DND_Reborn
The High Aldwin
I think this, and the bolded portion in particular, is our biggest point of disagreement. I don’t see how one could possibly describe a task than any rando with no training whatsoever can just luck into 5% of the time as “nearly impossible.” 5% is a platinum trophy in Dark Souls. That’s not “nearly impossible,” that’s just hard. Winning Olympic gold, that’s nearly impossible. Only the best athletes in the world even have a chance at that, and only a very few of them succeed at it.
This is the issue with using a linear d20 and then labelling a task "nearly impossible"1 in 20 isn't nearly impossible. Winning the lottery is. 1 in 20 is just very hard.
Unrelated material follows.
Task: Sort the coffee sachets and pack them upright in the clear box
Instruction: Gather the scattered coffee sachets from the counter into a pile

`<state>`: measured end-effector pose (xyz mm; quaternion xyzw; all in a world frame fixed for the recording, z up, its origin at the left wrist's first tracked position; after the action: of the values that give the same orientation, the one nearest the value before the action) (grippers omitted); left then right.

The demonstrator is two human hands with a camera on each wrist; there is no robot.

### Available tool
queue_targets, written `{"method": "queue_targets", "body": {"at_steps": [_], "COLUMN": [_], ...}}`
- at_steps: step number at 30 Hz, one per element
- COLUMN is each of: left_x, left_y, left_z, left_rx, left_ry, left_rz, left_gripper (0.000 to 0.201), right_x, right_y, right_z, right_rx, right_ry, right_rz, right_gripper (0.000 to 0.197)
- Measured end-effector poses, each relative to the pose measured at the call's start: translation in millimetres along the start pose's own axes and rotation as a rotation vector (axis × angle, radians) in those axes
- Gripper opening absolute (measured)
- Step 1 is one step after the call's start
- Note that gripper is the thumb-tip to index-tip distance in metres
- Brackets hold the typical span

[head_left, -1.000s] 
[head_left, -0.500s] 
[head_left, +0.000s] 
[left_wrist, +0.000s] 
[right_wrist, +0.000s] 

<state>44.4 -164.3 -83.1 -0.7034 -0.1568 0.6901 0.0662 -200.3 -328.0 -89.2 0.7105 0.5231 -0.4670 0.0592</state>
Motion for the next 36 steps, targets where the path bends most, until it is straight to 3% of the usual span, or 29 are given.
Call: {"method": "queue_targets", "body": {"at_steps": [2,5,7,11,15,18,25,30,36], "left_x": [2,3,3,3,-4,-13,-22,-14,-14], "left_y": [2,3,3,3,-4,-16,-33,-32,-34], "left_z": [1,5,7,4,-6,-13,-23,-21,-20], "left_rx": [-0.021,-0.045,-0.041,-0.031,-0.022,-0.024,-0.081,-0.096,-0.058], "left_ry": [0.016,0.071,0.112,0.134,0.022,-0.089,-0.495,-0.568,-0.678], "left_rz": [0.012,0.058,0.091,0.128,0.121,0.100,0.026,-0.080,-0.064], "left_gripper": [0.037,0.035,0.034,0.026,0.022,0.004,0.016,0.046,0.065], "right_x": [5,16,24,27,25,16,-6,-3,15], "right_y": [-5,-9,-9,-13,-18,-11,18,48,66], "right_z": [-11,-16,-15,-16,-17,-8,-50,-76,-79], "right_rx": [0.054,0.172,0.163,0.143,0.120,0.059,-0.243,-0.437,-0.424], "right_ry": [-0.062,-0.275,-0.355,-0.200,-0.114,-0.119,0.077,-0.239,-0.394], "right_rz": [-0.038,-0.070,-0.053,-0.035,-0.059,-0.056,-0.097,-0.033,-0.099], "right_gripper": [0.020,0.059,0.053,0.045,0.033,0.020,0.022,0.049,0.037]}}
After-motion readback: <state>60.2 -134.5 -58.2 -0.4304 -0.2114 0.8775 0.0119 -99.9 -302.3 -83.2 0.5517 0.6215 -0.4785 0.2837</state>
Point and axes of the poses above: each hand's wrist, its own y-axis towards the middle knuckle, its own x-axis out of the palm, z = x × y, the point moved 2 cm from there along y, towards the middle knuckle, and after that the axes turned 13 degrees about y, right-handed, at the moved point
Edit: Thinking further, I roll a natural 20 pretty much every week, usually multiples. If a 5% chance is nearly impossible, I achieve the nearly impossible on a weekly basis, usually multiple times.
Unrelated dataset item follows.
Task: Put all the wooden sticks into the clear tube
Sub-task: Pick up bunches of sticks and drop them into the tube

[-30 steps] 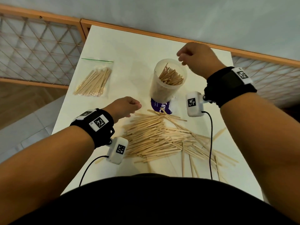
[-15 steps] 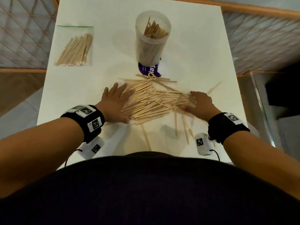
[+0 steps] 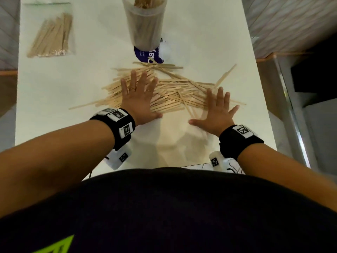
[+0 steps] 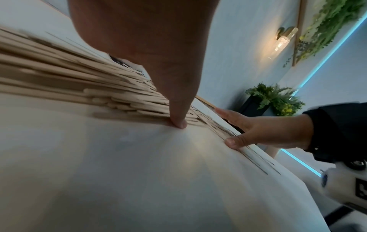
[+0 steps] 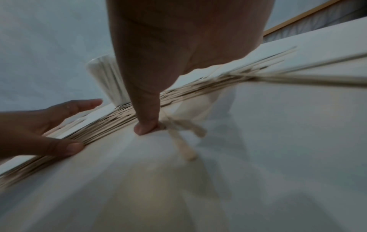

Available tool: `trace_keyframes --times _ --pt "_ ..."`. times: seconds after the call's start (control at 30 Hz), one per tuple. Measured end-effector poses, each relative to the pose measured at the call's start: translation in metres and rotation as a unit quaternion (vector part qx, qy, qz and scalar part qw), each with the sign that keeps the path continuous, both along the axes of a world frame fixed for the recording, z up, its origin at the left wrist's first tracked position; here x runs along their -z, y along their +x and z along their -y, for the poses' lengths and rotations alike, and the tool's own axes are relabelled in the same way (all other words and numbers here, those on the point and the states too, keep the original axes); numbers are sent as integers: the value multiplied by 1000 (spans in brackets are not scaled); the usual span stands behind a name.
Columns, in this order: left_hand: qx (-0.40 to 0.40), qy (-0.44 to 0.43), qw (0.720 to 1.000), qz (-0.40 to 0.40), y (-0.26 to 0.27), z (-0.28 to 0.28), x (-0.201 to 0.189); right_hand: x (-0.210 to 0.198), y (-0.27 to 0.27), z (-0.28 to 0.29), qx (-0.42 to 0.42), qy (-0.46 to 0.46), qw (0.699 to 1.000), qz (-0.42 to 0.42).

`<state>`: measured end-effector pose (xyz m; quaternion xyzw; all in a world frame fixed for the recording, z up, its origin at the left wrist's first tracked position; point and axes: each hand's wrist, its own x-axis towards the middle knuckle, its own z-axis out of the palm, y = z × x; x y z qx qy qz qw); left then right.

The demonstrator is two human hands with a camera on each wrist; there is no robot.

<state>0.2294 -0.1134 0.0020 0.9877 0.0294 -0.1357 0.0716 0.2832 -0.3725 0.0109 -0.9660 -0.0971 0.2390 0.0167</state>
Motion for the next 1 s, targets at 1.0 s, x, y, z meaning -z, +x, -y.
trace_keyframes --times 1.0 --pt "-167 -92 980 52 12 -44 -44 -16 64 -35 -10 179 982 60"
If anyone can attempt the task which is nearly impossible, and the mechanic used is a d20, you must have a chance. The lowest chance this mechanic offers in 1 in 20 odds.

Change the mechanic to 4d6-4 and now nearly impossible is less than 1 in 1000.
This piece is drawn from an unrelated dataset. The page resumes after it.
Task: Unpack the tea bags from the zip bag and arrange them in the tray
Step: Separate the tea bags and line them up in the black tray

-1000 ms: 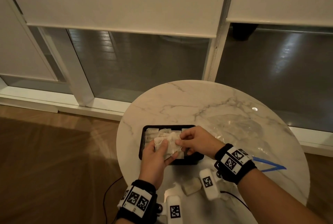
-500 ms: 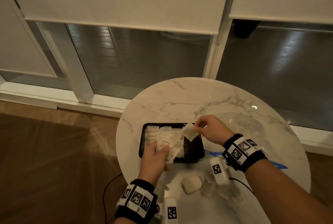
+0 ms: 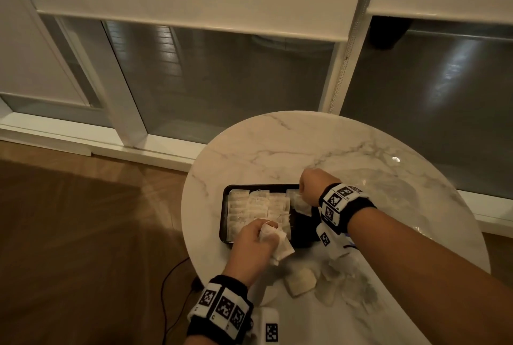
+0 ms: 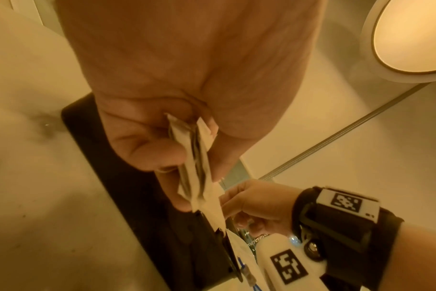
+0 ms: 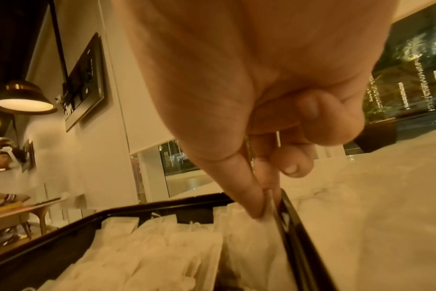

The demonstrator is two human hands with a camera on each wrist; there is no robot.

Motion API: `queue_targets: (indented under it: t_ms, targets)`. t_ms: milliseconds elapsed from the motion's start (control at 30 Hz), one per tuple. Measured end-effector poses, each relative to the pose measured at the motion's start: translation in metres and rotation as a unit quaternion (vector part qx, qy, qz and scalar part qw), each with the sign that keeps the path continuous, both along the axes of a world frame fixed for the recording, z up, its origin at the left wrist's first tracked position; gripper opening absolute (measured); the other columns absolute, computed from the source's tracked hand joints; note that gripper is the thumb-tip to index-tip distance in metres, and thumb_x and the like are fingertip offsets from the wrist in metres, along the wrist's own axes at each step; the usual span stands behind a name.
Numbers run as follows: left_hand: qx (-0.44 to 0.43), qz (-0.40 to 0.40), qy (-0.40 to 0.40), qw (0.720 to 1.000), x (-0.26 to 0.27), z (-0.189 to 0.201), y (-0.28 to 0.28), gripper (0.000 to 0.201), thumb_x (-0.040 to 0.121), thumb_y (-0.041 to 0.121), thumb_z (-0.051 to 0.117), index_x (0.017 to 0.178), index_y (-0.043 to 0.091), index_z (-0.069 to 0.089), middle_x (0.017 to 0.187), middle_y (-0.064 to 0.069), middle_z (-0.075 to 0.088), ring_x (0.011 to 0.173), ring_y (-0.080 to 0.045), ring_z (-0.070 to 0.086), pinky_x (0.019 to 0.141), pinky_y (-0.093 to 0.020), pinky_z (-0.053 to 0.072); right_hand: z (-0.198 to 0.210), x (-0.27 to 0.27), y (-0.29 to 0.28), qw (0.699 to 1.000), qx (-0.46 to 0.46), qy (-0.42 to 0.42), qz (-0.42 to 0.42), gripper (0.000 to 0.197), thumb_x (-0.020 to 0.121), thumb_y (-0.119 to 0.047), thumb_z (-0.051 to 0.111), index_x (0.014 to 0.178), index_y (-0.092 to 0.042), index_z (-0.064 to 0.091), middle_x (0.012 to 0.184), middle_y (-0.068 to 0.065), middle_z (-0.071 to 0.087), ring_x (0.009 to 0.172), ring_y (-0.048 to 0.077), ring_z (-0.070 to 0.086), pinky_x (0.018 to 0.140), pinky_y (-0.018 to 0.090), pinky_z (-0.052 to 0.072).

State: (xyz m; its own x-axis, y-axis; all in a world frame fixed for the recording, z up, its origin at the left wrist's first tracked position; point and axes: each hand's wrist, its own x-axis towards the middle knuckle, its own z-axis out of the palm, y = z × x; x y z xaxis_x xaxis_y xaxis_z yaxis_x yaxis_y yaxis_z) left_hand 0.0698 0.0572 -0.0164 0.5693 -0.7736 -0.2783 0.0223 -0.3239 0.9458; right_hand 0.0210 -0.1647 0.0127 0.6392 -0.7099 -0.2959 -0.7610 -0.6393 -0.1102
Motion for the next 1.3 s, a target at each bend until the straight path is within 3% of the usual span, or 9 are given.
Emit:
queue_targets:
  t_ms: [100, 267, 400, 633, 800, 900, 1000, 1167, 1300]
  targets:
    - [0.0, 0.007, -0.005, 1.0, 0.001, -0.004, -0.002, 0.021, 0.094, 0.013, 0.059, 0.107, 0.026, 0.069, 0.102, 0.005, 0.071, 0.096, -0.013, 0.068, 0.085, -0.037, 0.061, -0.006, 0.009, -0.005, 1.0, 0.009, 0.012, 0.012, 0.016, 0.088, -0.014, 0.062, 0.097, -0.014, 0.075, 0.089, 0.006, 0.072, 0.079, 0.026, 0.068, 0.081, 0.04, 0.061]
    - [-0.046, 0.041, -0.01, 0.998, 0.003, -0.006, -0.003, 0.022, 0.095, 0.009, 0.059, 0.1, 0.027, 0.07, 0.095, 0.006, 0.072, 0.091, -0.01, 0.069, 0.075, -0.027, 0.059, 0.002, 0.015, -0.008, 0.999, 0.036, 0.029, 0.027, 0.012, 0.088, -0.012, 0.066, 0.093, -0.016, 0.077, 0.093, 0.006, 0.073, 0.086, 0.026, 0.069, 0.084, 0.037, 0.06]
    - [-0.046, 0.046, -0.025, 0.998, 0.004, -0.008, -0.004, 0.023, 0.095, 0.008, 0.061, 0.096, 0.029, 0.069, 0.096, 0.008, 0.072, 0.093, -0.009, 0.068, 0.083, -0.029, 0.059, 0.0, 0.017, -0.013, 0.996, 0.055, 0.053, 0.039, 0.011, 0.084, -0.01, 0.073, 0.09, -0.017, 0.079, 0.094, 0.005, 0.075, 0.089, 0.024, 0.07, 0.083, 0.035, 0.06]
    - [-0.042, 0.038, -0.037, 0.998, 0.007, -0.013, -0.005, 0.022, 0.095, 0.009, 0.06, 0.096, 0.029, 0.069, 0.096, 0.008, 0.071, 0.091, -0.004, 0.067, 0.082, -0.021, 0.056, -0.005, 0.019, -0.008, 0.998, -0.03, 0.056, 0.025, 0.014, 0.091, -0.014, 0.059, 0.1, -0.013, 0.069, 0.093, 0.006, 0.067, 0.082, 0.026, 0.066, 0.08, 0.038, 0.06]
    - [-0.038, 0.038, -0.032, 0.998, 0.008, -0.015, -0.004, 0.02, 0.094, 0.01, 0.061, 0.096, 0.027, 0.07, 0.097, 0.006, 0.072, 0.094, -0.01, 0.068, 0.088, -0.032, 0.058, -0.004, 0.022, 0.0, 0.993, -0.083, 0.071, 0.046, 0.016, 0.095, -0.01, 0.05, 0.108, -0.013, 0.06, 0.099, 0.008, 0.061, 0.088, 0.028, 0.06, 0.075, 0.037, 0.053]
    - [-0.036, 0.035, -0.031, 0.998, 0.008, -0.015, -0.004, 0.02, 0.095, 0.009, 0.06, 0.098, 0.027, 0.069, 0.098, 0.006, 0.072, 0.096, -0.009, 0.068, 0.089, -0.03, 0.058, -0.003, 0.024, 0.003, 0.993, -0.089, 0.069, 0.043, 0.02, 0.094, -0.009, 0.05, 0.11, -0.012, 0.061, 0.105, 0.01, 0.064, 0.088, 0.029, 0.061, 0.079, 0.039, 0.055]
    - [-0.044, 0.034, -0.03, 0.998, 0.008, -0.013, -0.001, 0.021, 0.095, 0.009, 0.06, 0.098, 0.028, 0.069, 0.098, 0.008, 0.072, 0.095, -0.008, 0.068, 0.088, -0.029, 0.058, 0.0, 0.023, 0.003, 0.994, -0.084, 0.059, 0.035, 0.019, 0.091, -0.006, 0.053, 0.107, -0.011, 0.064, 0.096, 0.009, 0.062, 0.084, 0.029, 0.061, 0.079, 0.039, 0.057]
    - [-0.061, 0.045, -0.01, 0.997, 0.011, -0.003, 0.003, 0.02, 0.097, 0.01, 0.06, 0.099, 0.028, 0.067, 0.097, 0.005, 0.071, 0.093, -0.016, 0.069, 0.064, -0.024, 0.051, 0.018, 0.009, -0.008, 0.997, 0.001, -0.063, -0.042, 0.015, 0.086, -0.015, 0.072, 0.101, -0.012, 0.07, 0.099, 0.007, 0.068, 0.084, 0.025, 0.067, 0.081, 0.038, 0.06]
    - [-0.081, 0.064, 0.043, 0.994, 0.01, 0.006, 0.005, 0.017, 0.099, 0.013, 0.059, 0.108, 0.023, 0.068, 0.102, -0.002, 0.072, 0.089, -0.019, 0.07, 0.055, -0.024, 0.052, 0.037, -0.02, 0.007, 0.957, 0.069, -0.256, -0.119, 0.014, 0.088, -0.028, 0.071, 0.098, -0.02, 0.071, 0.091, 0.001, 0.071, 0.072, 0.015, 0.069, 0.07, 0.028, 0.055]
Now, you can make it higher than DC 20, and figure out the odds on what % of creatures would have the appropriate modifier could make that higher DC. I mean, what % of creatures get a +10 or better for instance? 1 in a million? More?
Nearly Impossible is a wide range of probabilities and each person has to figure out what that cut-off is for themselves.
So, let's say +10 is 1 in a million. Even with a 35% chance, that becomes 1 in 2,850,000 roughly. To me, those are "nearly impossible" odds.